Tips to helping you on the journey when your parent is diagnosed with cancer. Things to do and research to make during this difficult time.
When your Parent Is Diagnosed with Cancer
There is no way to be prepared for a cancer diagnosis, and learning your parent has this crippling disease is indescribably heart-wrenching. Feelings of fear and anxiety are normal, and although it will take you time to adjust to this shocking news, there are ways that you can help yourself, your loved ones, and most importantly, your parent, through this difficult time.
Do Your Research
You’re going to want to be involved every step of the way to offer the support you can, and there’s no better way to do so than becoming educated on your parent’s cancer type, treatment options, and the side effects that may accompany said treatment. Don’t rely on just one source of information; read all of the research you can, get involved in online cancer message boards like CancerCompass.com with other individuals who have gone or are going through the same thing and can provide invaluable advice, talk to his or her doctors. You can find a bevy of supportive communities that will provide you with both comfort and education. Remaining informed will help you talk to his or her doctors and remain abreast of the situation throughout treatment.

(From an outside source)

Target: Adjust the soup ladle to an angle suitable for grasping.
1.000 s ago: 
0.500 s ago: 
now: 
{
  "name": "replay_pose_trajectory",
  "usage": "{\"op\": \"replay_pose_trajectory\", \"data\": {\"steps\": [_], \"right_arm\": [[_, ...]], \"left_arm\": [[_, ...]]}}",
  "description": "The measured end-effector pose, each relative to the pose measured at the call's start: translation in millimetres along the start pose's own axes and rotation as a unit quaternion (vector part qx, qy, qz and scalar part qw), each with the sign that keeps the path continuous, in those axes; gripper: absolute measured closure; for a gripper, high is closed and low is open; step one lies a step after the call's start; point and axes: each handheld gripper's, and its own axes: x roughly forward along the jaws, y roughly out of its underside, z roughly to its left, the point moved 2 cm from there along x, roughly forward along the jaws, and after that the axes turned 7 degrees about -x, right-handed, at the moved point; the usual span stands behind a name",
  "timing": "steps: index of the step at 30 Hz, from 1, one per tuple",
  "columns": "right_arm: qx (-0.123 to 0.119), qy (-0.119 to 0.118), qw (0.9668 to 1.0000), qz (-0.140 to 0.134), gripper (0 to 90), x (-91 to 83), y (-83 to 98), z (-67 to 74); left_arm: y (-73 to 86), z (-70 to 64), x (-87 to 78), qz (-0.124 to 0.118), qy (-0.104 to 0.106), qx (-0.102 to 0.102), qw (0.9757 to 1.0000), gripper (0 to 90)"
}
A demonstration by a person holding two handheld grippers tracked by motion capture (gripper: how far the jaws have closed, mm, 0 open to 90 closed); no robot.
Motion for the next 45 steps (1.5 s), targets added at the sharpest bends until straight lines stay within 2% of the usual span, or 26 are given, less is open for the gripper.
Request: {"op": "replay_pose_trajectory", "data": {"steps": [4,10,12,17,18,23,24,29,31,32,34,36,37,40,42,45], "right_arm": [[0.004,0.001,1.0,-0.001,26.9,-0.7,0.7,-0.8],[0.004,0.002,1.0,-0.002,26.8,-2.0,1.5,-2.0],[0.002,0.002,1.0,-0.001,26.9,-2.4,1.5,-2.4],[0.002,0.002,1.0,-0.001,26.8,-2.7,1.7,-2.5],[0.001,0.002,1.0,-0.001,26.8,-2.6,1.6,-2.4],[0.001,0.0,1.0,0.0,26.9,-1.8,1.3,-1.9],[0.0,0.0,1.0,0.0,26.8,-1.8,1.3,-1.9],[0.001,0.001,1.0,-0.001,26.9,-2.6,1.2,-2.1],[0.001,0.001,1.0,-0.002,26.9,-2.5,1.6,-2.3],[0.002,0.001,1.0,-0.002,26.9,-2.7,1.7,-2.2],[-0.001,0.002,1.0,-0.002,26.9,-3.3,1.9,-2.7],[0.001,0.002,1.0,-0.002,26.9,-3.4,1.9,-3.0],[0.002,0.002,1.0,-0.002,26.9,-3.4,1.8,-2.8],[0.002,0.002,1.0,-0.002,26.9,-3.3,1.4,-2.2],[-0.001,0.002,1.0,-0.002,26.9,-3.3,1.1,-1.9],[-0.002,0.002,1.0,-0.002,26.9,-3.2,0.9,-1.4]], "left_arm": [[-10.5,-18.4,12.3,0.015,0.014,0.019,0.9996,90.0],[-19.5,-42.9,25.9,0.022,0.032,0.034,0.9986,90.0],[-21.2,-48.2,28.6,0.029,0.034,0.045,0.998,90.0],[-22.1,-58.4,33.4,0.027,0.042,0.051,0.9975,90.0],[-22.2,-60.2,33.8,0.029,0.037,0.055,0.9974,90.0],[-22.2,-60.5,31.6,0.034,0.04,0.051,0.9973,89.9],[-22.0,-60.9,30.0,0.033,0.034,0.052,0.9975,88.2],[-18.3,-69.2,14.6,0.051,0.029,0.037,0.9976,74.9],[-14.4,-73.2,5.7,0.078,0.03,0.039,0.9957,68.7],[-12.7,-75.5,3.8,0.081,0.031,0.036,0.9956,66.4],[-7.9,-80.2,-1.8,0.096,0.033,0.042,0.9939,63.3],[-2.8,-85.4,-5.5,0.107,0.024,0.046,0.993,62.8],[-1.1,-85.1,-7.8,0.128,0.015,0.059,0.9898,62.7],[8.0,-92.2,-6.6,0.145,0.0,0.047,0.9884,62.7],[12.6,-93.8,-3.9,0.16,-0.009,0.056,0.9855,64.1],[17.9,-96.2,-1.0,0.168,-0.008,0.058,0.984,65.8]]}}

Practice Open Communication
Fear and anger about the situation can make open communication difficult, but it’s important to utilize your time to talk. This can help you understand their needs, and vice versa, then set expectations for treatment and the process. Your parent likely is dealing with a host of emotions themselves, and you can act as a shoulder to lean on when times get tougher. Ask how they’re doing; it might seem obvious, but just this simple question can help you understand how they’re feeling and what you can do to make them more comfortable. Open communication doesn’t mean always focusing on the illness itself. Cherish the time you have with your parent, and ask questions about their life. Record special stories, listen to their favorite memories, and use your time with them wisely.
Financing the Treatment
If your parent doesn’t have great medical coverage, you may find yourself scrambling to come up with ways to make payments for expensive treatments. Be sure to ask your parent about any insurance plans they may have. Whether it be life insurance or health insurance through their current or previous employer, you may find valuable financing options. If your parent is older, they may have a senior life insurance policy that covers medical bills or other expenses related to end of life care. If your search for coverage comes up with nothing, you may need to consider crowdfunding. Websites like CrowdRise allow you to create memorial campaigns that you can share on Facebook with family and friends. People can then donate anonymously or not; in tough times, your loved ones are your best source of support, whether that be financially or otherwise.
Take Care of Yourself
You’ll likely want to invest all of your energy into caring for your parent, but it’s important that you take care of yourself as well. Being constantly surrounded by stress can have adverse effects on your health and psyche, and it’s important to remember that you won’t be able to provide the support and comfort he or she needs if you’re sick yourself. Keep up with an active exercise routine; regular exercise promotes endorphins and helps lower stress levels. Talk to your spouse, friends, or other loved ones when you just need to vent or have a good cry. This is a hard time for you as well, so it’s important to create your own support system when the going gets tough.
Plan for the Tough Stuff
We don’t like to think about it, but there is something to be said about getting prepared and making provisions in case the worst happens and the cancer isn’t ultimately treatable. Although it can be painful and difficult to bring up these conversations, they are necessary. This way, you can make sure your parent’s wishes are followed, and you can make plans to handle the costly funeral expenses. Planning ahead can make things easier on both you and your parent, and though the conversation may be tough, you’ll be glad you did it.